Die Übernahme des OECD-Musterabkommens stellt keine wesentliche Änderung gegenüber der bisherigen Praxis dar. Bei den Bauausführungen erfolgt aber eine Anpassung.

Gemäss einem Briefwechsel der zuständigen Behörden galt eine Bauausführung oder Montage bisher auch bei über 12 Monaten Dauer nicht als Betriebsstätte, sofern von einem provisorischen Charakter auszugehen war. Nun haben die Vertragsstaaten vereinbart, den OECD-Standard zu übernehmen, wonach eine Bauausführung oder Montage als Betriebsstätte gilt, wenn sie länger als 12 Monate dauert. Für Bauausführungen, die unter dem Abkommen von 1951/66 aufgenommen worden sind und bei Inkrafttreten dieses Abkommens noch nicht abgeschlossen sind, gelten gestützt auf eine Übergangsklausel im Protokoll (Ziff. VI) ausschliesslich die Bestimmungen des Abkommens von 1951/66 und der Briefwechsel. Die strenge 12-Monats-Regel findet somit nur auf Bauausführungen Anwendung, die nach Inkrafttreten dieses Abkommens beginnen.

Art. 7

Unternehmensgewinne

Das Abkommen übernimmt die Grundsätze des OECD-Musterabkommens. Die allgemeinen Grundsätze von Artikel 7 gelten auch für Versicherungsgesellschaften.

Art. 9

Verbundene Unternehmen

Diese Bestimmung entspricht Artikel 9 des OECD-Musterabkommens.

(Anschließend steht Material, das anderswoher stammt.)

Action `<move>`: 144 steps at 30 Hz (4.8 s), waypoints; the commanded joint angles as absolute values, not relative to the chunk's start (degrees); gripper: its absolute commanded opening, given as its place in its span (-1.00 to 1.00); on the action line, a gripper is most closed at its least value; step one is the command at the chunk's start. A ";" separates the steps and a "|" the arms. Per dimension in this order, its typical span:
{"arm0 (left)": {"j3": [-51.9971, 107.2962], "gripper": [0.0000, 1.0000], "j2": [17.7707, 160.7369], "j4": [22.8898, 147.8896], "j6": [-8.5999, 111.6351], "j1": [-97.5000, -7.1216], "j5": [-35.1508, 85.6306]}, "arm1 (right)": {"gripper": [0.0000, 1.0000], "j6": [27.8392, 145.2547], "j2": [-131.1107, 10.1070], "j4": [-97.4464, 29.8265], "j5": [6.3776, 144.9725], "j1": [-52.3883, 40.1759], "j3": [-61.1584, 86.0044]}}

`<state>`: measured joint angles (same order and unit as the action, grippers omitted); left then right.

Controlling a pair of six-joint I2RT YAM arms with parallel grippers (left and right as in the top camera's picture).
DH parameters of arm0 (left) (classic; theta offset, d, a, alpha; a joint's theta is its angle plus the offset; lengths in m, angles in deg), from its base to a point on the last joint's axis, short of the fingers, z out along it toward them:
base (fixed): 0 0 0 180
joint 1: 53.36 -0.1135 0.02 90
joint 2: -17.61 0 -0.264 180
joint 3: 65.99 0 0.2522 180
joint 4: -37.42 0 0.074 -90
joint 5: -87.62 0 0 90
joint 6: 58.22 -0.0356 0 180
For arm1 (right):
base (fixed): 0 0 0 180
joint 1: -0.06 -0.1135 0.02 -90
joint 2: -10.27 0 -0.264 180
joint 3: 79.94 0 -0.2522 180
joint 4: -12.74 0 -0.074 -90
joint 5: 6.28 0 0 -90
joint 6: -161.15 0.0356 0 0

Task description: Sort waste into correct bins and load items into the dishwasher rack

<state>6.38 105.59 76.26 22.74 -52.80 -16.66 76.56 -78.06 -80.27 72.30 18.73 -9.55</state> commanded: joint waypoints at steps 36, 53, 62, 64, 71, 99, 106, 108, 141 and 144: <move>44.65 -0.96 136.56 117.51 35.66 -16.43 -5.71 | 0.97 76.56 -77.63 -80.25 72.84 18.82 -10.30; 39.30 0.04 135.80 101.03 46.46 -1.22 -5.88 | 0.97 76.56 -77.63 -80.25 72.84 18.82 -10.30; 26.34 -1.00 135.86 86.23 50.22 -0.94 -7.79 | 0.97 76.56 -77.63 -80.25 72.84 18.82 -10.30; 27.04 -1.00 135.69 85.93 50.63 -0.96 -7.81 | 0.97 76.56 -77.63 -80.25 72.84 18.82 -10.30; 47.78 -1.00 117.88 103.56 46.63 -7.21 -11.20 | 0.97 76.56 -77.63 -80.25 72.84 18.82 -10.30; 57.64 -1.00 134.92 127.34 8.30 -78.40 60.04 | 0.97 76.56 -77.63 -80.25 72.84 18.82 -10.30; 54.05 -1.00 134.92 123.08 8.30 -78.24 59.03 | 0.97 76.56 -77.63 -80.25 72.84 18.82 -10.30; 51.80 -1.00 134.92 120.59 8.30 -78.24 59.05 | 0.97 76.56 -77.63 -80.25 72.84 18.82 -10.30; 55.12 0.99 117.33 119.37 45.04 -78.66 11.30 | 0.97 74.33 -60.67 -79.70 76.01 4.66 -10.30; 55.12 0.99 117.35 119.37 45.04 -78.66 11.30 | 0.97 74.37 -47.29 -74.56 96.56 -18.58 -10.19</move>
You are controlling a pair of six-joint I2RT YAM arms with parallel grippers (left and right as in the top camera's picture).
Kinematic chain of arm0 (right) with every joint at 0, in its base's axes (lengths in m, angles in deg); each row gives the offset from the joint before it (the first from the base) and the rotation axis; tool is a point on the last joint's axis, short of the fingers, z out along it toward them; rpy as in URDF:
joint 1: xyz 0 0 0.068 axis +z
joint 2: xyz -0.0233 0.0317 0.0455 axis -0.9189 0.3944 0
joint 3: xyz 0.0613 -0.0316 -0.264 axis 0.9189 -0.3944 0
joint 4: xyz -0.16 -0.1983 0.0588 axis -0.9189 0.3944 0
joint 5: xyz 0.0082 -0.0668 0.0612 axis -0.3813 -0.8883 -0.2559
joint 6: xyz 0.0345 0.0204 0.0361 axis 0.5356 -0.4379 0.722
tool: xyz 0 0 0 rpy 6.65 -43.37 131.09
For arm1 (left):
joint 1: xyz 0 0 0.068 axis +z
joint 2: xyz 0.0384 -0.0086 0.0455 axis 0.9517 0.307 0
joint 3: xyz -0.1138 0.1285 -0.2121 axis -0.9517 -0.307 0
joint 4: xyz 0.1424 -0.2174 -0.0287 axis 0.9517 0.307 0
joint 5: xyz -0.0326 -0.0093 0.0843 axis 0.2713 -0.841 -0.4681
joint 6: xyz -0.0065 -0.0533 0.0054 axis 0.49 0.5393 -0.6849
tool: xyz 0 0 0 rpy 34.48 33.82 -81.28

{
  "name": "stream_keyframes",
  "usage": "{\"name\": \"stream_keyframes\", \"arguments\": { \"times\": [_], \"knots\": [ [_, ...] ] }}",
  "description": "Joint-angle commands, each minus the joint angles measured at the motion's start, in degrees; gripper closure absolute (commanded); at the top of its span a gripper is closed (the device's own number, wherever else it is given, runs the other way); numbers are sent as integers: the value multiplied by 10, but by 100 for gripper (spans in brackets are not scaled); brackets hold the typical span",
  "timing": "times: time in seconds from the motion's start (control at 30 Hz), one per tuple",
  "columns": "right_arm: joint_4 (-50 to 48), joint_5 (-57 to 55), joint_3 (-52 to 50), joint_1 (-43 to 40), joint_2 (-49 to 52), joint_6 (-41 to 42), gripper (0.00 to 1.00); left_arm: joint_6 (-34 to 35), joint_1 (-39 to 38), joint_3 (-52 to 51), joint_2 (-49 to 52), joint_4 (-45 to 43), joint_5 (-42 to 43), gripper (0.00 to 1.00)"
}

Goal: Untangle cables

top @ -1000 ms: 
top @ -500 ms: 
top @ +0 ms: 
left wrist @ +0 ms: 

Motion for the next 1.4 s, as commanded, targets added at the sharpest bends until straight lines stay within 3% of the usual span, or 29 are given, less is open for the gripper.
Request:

Der letzte Satz von Absatz 1 bestätigt die schweizerische und niederländische Praxis, wonach Kostenumlagevereinbarungen («cost sharing agreements») mit dem Grundsatz des Drittvergleichs («arm's length principle») vereinbar sind.

Absatz 2 präzisiert, dass ein Vertragsstaat bei einer Anpassung durch den anderen Vertragsstaat nicht automatisch eine Berichtigung vornehmen muss. Er muss die Berichtigung aber vornehmen, wenn er die Anpassung als berechtigt erachtet.

Art. 10

Dividenden

Das neue Abkommen sieht, in Übereinstimmung mit der schweizerischen Politik, einen Nullsatz bei der Quellensteuer auf Dividenden einer Tochtergesellschaft an die Muttergesellschaft vor (Abs. 3). Die Mindestbeteiligung am Kapital der Gesellschaft, die die Dividenden ausschüttet, muss neu noch 10 anstelle der bisher 25 Prozent betragen. Ausserdem muss es sich um eine direkte Beteiligung handeln.

Ziffer IX des Protokolls nennt die Gesellschaften, auf welche diese Bestimmung Anwendung findet.

Die Missbrauchsklausel von Artikel 9 Absatz 2 Buchstabe a im Abkommen von 1951/66 wurde im Grundsatz übernommen, im Protokoll aber noch ausformuliert (Ziff. VIII des Protokolls). Demnach gelten die Bestimmungen von Artikel 10 nicht, wenn die Beziehung zwischen der Gesellschaft, die die Dividenden auschüttet, und 5793

der Muttergesellschaft hauptsächlich hergestellt oder beibehalten wird, um die Vorteile dieses Artikels zu beanspruchen.

In Übereinstimmung mit der schweizerischen Abkommenspolitik wird die vollständige Entlastung von der Quellensteuer auch für Dividendenzahlungen an Vorsorgeeinrichtungen gewährt. Ziffer IX Absatz 2 des Protokolls präzisiert, welche Schweizer Einrichtungen zu den «Vorsorgeeinrichtungen» gehören.

In allen anderen Fällen (Halten von Aktienportfolios und natürliche Personen) beläuft sich der Steuerrückbehalt des Quellenstaates auf maximal 15 Prozent.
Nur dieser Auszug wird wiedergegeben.